Data excerpt:
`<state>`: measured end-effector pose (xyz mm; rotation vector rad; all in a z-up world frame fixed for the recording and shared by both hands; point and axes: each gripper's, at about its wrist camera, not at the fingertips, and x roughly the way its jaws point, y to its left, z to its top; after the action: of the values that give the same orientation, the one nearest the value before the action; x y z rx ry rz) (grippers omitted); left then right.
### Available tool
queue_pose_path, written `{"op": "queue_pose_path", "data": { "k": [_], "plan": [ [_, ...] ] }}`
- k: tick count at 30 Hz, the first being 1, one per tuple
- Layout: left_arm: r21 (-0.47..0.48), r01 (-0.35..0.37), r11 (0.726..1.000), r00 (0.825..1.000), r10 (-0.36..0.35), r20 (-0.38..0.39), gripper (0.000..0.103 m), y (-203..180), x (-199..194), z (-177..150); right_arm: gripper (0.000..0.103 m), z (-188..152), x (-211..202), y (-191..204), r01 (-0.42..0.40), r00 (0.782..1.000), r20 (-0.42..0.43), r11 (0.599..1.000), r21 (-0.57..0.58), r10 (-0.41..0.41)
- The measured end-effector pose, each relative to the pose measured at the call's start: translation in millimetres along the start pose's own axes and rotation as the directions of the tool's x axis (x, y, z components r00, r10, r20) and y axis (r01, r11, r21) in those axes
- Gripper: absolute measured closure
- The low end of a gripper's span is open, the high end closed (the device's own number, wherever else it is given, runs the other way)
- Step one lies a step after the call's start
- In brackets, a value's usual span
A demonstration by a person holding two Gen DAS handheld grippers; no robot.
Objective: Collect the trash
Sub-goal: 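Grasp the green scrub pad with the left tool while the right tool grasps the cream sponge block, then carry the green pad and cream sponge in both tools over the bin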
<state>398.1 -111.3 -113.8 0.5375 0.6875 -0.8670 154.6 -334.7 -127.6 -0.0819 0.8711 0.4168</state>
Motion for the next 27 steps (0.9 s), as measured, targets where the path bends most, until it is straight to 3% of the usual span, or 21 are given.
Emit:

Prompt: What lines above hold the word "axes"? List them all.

Reply:
`<state>`: measured end-effector pose (xyz mm; rotation vector rad; all in a z-up world frame fixed for the recording and shared by both hands; point and axes: each gripper's, at about its wrist camera, not at the fingertips, and x roughly the way its jaws point, y to its left, z to its top; after the action: of the values that give the same orientation, the one nearest the value before the action; x y z rx ry rz) (grippers omitted); left then right.
- The measured end-effector pose, each relative to the pose measured at the call's start: translation in millimetres along the start pose's own axes and rotation as the directions of the tool's x axis (x, y, z components r00, r10, r20) and y axis (r01, r11, r21) in those axes

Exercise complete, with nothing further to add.